Une autre voie d'accès à cette hypothétique grande langue pourrait être l'analyse des écritures magiques. L'archéologue anglais S.F. Hood, étudiant des tablettes trouvées dans le site préhistorique de Tartaria, en Roumanie, a pu établir des corrélations avec la Crète, l'Irak, l'Égypte et les Balkans. Un système unique de signes magiques paraît avoir été employé voici plus de six mille ans. De même le spécialiste roumain N. Vlassa, attaché au musée de Cluj, a recueilli dans les cendres de ce qui paraît avoir été un autel des tablettes portant ces signes, comparables à ceux découverts à Vinça, près de Belgrade, à Tordos, en Roumanie, à Troie et dans l'île de Mélos en mer Égée. Hood estime que ce système unique de notations se serait propagé à partir de l'Irak. Reste à l'interpréter. Le déchiffrement des écritures magiques, même infiniment plus récentes, n'est pas commencé. Les diverses interprétations ésotériques ne sont guère satisfaisantes. De nombreux alphabets magiques sont parvenus jusqu'à nous et A.B. Waite en a publié un certain nombre. De fait, leur mystère reste entier. Pour la plupart, ils présentent des signes plus complexes que les idéogrammes chinois, et ils ont probablement un contenu d'informations riche.

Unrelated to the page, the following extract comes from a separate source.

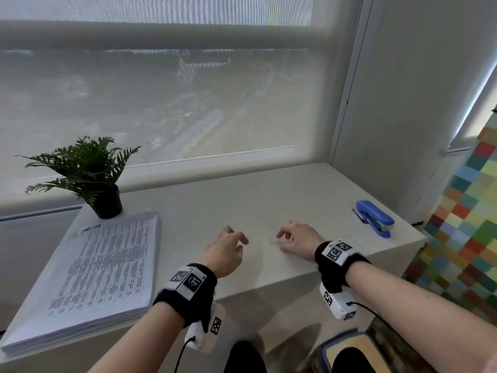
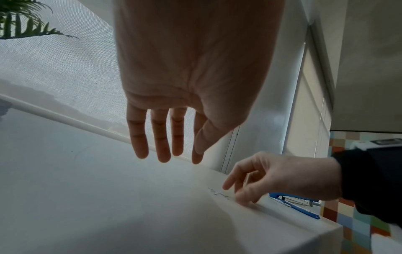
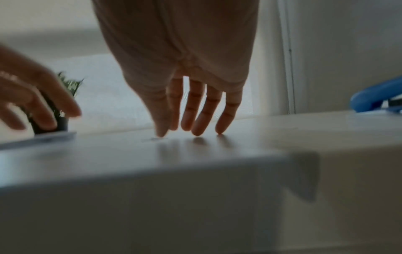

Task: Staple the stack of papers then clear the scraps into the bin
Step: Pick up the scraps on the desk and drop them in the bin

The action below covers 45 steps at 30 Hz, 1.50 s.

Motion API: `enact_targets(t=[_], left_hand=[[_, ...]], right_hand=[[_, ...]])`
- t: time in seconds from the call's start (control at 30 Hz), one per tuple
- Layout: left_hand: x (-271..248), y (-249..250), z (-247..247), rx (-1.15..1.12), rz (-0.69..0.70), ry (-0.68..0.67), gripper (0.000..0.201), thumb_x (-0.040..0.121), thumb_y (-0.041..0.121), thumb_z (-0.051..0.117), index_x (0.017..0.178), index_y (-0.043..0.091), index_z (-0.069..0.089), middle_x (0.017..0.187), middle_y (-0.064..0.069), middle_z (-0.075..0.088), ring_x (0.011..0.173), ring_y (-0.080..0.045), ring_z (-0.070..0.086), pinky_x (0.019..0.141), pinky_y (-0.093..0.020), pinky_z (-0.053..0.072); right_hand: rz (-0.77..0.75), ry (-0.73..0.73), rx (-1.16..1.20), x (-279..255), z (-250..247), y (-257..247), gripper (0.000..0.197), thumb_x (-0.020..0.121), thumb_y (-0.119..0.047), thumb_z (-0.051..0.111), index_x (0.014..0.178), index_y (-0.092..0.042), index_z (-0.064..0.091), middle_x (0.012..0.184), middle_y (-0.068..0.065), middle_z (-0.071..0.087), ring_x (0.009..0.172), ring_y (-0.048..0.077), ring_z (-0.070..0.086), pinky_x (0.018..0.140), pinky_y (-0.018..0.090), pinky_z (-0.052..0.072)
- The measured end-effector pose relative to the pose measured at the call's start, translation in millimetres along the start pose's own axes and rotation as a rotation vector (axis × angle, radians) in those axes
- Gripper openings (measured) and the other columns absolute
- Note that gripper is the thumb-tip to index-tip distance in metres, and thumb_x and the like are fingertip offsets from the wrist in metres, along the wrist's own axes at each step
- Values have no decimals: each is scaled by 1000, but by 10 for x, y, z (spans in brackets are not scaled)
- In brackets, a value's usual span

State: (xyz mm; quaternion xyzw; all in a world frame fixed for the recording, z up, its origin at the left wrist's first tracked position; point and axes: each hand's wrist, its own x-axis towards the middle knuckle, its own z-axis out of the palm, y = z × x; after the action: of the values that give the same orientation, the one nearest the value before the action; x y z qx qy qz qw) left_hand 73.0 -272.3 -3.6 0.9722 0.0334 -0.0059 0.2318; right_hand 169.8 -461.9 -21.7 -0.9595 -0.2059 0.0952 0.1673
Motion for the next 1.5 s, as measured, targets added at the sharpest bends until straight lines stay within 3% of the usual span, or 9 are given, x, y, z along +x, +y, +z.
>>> enact_targets(t=[0.13, 0.23, 0.37, 0.53, 0.67, 0.83, 1.23, 1.37, 1.5], left_hand=[[13, 20, -13, 1, 10, 5, 32, 95, 19, 42, 122, 25, 59, 126, -1, 48, 121, -18, 50, 103, -30, 37], [9, 44, -8, 2, 19, 4, 33, 95, 20, 41, 123, 26, 58, 127, 0, 48, 121, -18, 50, 103, -29, 37], [22, 45, -9, -6, 22, 1, 33, 95, 20, 42, 122, 26, 59, 126, -1, 48, 120, -19, 51, 101, -28, 37], [48, 28, 2, 16, 31, -7, 32, 95, 19, 43, 122, 25, 59, 126, -3, 49, 118, -20, 53, 100, -27, 38], [65, 49, 41, 15, 39, -23, 32, 95, 20, 43, 121, 26, 60, 125, -2, 49, 118, -20, 53, 101, -28, 38], [96, 50, 105, 18, 32, -25, 32, 94, 20, 43, 120, 27, 60, 125, -1, 49, 117, -19, 53, 100, -30, 39], [132, -8, 140, 56, -11, -45, 34, 93, 18, 42, 123, 21, 59, 126, -6, 52, 121, -23, 51, 102, -30, 38], [209, 71, 189, 71, -57, -61, 33, 92, 23, 46, 123, 17, 57, 127, -8, 55, 123, -26, 50, 103, -32, 37], [330, 244, 314, 85, -90, -60, 35, 92, 24, 49, 122, 8, 58, 131, -14, 51, 125, -30, 48, 105, -33, 37]], right_hand=[[-124, -90, -33, 107, -14, 34, 46, 84, -37, 62, 130, -33, 56, 125, 1, 47, 120, 19, 48, 107, 35, 37], [-202, -197, -156, 201, -92, 2, 42, 87, -38, 58, 129, -34, 57, 133, -1, 47, 124, 18, 44, 108, 31, 34], [-232, -139, -89, 253, -121, 34, 33, 82, -31, 68, 114, -24, 70, 102, -2, 54, 87, 11, 51, 80, 17, 36], [-194, 2, 20, 234, -19, 41, 23, 78, -23, 72, 99, -14, 76, 87, -2, 54, 83, 15, 58, 73, 18, 35], [-174, 30, -23, 233, 23, -29, 22, 80, -26, 68, 97, -14, 75, 96, 4, 65, 99, 22, 63, 76, 21, 36], [-122, 59, -106, 259, 90, -159, 21, 86, -21, 59, 100, -11, 71, 113, 9, 66, 111, 26, 58, 92, 30, 43], [-118, 36, -400, 196, 300, -262, 38, 90, 0, 39, 127, 0, 44, 133, 19, 44, 124, 34, 41, 104, 41, 37], [-30, -33, -198, 221, 179, -209, 36, 94, -16, 40, 125, -1, 47, 133, 20, 47, 125, 35, 42, 106, 40, 35], [28, 53, 210, 217, -7, -115, 19, 94, -15, 44, 97, -3, 59, 102, 18, 61, 99, 28, 56, 83, 32, 41]])
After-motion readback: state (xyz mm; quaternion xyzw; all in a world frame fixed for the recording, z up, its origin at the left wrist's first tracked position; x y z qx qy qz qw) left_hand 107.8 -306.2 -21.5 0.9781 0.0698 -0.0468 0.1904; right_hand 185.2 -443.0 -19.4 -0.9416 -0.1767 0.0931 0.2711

Une chose nous a frappé : c'est qu'ils ressemblent souvent, étrangement, aux diagrammes des circuits imprimés. On sait ce que sont les circuits imprimés des transistors, par exemple. Il s'agit de circuits électroniques réalisés avec des encres résistantes, conductrices et magnétiques. Cette idée aussi est peut-être folle. Ce n'est pas la seule de ce livre. Quelques lignes sur un parchemin peuvent être des instruments de télécommunication ou des réceptacles d'énergie. C'est peut-être, en tout cas, avec des idées de cette nature pluridisciplinaire qu'il faudrait reprendre les travaux esquissés par John Dee sur l'écriture magique.